*What is required*
Transcribe all of the data verbatim, please, and leave out its pictures.

*Dataset content*
*** Block opens ***

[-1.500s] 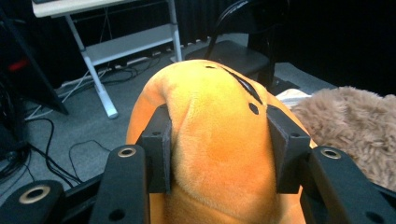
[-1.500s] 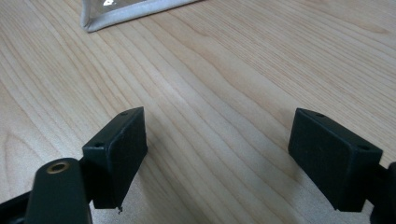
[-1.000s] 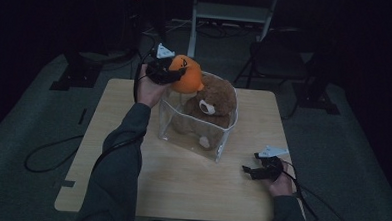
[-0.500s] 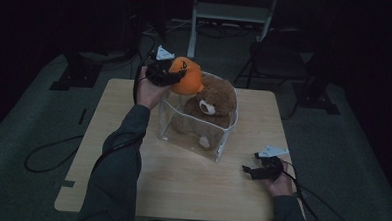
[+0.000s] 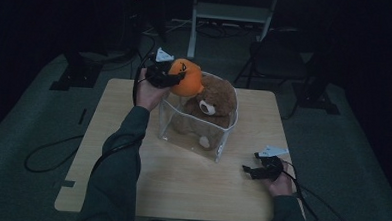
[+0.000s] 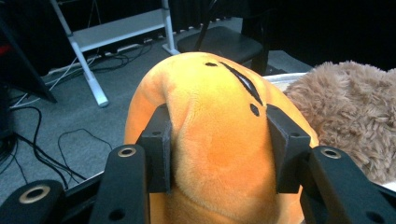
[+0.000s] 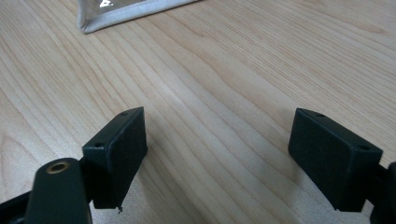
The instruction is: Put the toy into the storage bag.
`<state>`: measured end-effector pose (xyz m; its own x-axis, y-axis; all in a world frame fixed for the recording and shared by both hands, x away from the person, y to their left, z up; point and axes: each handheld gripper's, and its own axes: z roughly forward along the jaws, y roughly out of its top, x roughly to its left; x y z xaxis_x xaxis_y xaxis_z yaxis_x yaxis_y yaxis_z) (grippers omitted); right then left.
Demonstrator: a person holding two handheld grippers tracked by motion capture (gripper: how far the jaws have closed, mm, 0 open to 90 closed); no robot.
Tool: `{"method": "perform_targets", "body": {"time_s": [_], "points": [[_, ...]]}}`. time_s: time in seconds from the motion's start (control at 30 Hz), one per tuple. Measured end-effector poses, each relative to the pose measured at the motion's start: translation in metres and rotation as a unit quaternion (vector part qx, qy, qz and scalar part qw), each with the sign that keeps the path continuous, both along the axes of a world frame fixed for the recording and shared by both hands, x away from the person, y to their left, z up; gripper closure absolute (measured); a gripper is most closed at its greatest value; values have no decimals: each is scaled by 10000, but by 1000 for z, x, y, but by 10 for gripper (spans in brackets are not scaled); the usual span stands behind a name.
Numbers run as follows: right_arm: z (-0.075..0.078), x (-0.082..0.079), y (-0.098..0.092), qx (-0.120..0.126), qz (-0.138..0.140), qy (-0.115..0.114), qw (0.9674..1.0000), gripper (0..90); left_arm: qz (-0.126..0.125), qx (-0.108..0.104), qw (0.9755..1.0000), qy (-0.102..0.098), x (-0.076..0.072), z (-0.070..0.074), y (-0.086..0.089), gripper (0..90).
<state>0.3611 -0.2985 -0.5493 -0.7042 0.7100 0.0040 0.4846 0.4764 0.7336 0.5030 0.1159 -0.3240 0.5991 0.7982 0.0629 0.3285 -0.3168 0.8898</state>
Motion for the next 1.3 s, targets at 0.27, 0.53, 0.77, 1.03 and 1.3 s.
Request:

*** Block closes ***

*Solution to this problem*
[-1.500s] 
[-1.500s] 
[-1.000s] 
[-0.500s] 
[+0.000s] 
[+0.000s] 
[+0.000s] 
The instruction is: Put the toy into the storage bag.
`<state>`: measured end-effector pose (xyz m; its own x-axis, y-axis; all in a world frame fixed for the recording and shared by both hands, x away from the person, y to their left, z up; point and axes: each handheld gripper's, and its own axes: z roughly forward along the jaws, y roughly out of its top, x roughly to its left; x y z xaxis_x xaxis_y xaxis_z yaxis_x yaxis_y yaxis_z) (grippers omitted); right then left.
Demonstrator: a person holding two handheld grippers tracked by motion capture (gripper: how far the jaws have closed, mm, 0 open to 90 closed); no robot.
Tool: `{"method": "perform_targets", "body": {"time_s": [_], "points": [[_, ...]]}}`. time_s: time in seconds from the motion's start (control at 30 Hz), one per tuple. Measured end-effector poses, each relative to the pose measured at the motion's start: translation in metres and rotation as a unit quaternion (vector part qx, qy, qz and scalar part qw), each with the sign that keeps the path continuous, both along the axes of a world frame fixed for the recording and shared by both hands, x away from the person, y to their left, z up; gripper closure absolute (measured); a gripper is most closed at its greatest value; values have no decimals: each is scaled by 10000, but by 1000 for z, x, y, but by 10 for gripper (spans in brackets are not scaled); the usual span stands behind a name.
Numbers run as follows: right_arm: z (-0.075..0.078), x (-0.082..0.079), y (-0.098..0.092), qx (-0.120..0.126), qz (-0.138..0.140), qy (-0.115..0.114), qw (0.9674..1.0000), gripper (0..90); left_arm: qz (-0.126..0.125), qx (-0.108..0.104), qw (0.9755..1.0000), qy (-0.102..0.098), x (-0.076..0.072), z (-0.070..0.074), y (-0.086..0.089), gripper (0..90).
<state>0.3611 -0.2985 -0.5493 -0.7042 0.7100 0.0040 0.4846 0.4764 0.7336 0.5030 0.1159 -0.3240 0.5991 0.7982 0.0629 0.3285 -0.3168 0.8898</state>
Motion for the next 1.3 s, targets at 0.27, 0.53, 0.77, 1.03 and 1.3 s.
Request:

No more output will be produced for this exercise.